So there are a lot of posts here about personal knowledge databases & note taking apps ... and methodologies. I wanted a way to keep track of info & just as importantly be able to easily see & edit that data from anywhere.
I wanted it to be robust, free, web-based, able to host code examples as actual files (e.g. style.css or script.js), and host images.
Turns out this is all available with Github & Gitlab.
Step 1: Create a Private Repo
Step 2: Hit the . key or use the editor URL pattern: https://github.dev/{{username}}/{{repo-name}}
Step 3: Start using ... you can add sub-directories with Markdown for notes ... you can add all the file types above.
For Gitlab just click "Web IDE" from your project's homepage.
(I made this URL: https://github.dev/{{username}}/{{repo-name}} my homepage, making it super easy to access.)
This is absolutely nothing new; but the epiphany I had a week or so ago about using a repo in this way seems to have really stuck (yes, a week is a short period of time but often a note app or approach sticks for a day or 2 for me).

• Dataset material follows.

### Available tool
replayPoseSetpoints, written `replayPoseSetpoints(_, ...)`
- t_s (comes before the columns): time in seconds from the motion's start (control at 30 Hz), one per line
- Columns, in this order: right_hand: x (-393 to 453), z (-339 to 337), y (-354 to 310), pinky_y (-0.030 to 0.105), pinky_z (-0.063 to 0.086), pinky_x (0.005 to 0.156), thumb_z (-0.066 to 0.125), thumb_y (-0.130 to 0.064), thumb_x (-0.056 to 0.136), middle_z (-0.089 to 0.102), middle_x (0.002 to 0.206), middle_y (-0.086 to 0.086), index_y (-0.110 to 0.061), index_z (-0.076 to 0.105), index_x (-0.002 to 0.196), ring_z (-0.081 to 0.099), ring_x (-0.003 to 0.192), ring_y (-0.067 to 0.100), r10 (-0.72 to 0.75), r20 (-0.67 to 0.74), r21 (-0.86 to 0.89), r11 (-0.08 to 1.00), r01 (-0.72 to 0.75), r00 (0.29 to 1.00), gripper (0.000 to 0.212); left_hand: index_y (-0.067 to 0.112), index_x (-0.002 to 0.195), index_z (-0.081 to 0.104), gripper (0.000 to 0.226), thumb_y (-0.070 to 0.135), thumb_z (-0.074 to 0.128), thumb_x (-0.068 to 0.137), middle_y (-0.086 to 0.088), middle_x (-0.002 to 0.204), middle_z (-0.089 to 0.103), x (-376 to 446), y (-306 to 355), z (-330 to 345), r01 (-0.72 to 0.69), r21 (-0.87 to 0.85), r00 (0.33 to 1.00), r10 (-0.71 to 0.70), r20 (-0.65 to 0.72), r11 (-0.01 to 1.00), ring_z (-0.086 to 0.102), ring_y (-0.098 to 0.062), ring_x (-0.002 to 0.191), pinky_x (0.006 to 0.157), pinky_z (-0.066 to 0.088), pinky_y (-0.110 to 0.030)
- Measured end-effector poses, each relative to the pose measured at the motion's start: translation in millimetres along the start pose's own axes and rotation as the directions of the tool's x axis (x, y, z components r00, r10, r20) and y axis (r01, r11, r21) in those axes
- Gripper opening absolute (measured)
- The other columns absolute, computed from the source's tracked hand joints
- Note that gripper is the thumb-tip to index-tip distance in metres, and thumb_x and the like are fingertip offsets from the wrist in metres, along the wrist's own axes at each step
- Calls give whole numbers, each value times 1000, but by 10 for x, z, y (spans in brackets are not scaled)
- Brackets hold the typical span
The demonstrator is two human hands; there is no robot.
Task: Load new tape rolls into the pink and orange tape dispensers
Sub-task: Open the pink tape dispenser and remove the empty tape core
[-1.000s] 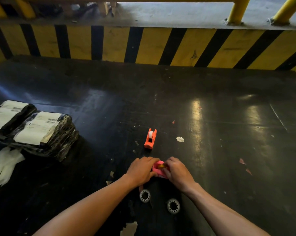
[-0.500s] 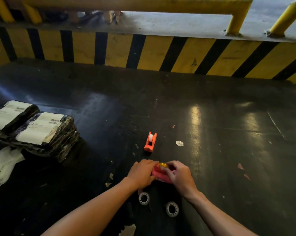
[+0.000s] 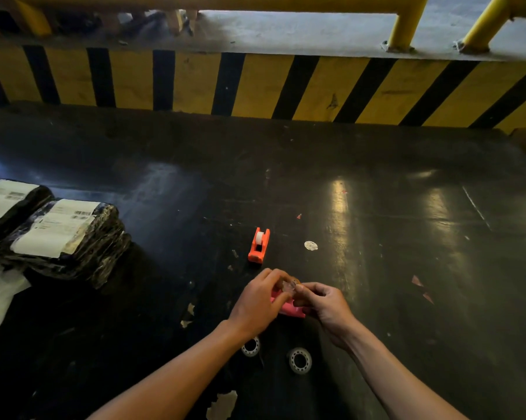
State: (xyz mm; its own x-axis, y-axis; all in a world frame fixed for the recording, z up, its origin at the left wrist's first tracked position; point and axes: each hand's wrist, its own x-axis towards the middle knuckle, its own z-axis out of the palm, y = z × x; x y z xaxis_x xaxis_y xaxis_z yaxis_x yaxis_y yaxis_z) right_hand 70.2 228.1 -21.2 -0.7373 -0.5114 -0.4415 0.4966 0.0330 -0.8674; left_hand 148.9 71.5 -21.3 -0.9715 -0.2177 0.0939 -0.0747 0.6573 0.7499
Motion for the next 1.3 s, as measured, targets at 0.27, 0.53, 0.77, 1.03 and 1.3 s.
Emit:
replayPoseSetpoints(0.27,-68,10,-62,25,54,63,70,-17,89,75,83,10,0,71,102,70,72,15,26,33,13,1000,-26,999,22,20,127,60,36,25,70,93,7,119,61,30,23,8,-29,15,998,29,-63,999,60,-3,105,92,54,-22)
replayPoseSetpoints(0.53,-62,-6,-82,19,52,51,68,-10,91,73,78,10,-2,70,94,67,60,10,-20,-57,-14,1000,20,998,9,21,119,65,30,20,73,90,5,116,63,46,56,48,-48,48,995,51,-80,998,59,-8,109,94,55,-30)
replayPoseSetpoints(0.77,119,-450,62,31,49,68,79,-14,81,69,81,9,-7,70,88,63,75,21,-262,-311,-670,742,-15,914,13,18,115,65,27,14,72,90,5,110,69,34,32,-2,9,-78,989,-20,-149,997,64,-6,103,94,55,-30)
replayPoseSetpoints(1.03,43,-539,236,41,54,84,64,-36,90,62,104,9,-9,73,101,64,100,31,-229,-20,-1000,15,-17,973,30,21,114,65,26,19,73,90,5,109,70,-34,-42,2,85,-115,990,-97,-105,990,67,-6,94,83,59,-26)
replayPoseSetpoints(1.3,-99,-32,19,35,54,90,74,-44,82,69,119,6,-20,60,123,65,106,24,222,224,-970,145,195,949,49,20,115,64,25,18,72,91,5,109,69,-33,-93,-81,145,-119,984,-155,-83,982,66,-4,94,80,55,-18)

I'm really curious if others do something like this & what other sorts of practices they might employ while doing this.
Most of my personal notes end up in Google Keep as that has a bunch of nifty sharing/reminder/etc. features built in.

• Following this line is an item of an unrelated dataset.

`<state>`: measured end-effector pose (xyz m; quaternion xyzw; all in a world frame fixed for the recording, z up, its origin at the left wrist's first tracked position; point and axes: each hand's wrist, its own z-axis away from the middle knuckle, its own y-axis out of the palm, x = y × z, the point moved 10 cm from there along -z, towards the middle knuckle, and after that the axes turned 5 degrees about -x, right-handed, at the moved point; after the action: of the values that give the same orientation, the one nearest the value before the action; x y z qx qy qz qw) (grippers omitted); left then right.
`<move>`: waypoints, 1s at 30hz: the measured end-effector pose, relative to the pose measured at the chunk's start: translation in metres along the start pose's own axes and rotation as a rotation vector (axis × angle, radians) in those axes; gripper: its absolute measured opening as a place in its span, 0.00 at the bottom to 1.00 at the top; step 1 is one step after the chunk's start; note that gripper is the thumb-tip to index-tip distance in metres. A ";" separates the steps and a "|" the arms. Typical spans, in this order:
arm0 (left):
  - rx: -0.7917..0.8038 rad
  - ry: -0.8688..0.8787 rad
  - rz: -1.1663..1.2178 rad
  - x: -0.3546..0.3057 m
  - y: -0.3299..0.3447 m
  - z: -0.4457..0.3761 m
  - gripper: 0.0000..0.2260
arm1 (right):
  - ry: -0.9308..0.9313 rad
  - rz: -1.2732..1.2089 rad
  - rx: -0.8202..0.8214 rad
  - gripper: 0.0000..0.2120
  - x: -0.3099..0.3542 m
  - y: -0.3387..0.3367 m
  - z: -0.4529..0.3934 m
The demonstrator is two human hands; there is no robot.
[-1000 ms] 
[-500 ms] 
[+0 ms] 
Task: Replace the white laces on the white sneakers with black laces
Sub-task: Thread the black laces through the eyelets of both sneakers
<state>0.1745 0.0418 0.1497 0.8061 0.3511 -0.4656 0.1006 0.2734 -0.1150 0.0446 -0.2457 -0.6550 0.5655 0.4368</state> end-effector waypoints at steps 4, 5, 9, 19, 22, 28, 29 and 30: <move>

At work I take all my notes in a "diary.md" markdown file in a pinned VSCode tab. I started taking bullet-pointed daily notes to help remind myself about what happened the previous day to make standup meetings easier... it has helped tremendously past that too though, as I now habitually take notes for meetings and other goings-on as well.

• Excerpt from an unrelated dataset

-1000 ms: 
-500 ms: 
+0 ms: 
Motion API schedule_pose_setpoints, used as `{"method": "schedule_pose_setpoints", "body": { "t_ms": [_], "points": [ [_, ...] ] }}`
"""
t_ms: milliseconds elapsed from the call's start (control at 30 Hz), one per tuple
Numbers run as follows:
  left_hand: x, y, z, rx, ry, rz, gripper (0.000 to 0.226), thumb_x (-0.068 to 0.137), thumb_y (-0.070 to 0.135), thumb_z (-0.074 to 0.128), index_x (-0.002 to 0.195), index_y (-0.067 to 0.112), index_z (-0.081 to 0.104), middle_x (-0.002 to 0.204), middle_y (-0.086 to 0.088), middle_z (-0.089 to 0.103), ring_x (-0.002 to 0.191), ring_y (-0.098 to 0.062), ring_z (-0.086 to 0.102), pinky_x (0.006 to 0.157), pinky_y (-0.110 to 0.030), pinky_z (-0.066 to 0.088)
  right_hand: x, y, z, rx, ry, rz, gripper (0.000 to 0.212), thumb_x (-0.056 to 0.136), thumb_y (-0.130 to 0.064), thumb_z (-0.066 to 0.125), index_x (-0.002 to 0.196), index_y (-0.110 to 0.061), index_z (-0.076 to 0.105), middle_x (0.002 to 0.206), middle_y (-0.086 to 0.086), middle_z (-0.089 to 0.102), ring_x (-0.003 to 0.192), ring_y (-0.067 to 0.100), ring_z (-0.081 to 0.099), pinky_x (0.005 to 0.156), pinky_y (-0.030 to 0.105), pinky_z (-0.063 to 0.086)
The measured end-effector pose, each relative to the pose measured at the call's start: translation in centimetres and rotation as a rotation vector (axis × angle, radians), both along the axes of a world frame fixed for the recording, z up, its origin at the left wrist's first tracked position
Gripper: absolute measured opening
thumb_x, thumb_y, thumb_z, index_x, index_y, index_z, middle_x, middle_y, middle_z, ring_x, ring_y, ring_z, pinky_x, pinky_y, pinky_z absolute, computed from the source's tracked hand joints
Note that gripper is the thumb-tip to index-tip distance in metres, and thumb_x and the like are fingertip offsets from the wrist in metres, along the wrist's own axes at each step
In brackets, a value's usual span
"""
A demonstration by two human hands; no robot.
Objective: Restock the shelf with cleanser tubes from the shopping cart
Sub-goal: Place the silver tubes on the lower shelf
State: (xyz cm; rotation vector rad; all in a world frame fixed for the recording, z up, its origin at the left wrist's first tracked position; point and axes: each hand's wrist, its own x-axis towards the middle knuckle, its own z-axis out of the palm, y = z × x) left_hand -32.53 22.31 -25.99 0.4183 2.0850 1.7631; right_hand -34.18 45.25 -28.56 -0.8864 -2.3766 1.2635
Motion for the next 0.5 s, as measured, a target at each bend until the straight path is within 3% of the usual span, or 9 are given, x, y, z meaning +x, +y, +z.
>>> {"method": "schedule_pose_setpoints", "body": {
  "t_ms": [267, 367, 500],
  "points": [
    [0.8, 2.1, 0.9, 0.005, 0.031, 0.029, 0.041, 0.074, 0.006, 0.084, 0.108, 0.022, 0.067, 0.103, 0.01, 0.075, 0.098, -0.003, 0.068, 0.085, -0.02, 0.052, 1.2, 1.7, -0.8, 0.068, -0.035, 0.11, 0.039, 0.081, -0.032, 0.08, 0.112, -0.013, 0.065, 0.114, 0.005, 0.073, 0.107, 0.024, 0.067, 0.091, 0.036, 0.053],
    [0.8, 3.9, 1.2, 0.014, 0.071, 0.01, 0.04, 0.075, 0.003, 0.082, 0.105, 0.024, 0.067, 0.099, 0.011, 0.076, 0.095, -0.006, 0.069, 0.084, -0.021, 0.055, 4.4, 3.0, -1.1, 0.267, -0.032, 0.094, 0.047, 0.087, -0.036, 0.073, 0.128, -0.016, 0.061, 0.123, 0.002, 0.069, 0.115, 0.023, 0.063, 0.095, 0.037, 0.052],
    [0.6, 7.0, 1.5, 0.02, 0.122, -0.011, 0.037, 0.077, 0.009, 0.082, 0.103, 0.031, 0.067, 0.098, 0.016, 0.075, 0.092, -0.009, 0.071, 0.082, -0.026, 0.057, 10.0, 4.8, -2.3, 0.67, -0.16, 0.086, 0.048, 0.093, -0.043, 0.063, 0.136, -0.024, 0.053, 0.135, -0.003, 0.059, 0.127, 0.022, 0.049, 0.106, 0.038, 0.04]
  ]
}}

To start, the basic process was:
1. Set up a diary.md file in its own folder, open it in my main VSCode window, and pin the tab
2. Set up a VSCode Markdown snippet for "td" (for 'today') -> generates requisite headings, with the current day's date and the first bullet point for note-taking
3. Set up personal private git repository in the diary folder so that my notes don't die if my laptop does
4. Set up bash alias "gpn" (for 'git push notes') -> auto commit my notes with some "automated macro commit" message and push to remote
5. Each year I start fresh and rename the old diary.md file by adding the year number to it and filing it away in the repo/archive folder.
If I'm working on a bigger project I'll set up a separate Markdown file in the same repo and make project-specific notes in there, while keeping the standup bullet points in diary.md - otherwise for message drafts or more general meetings notes I just add them under subheadings inside the day's "diary entry".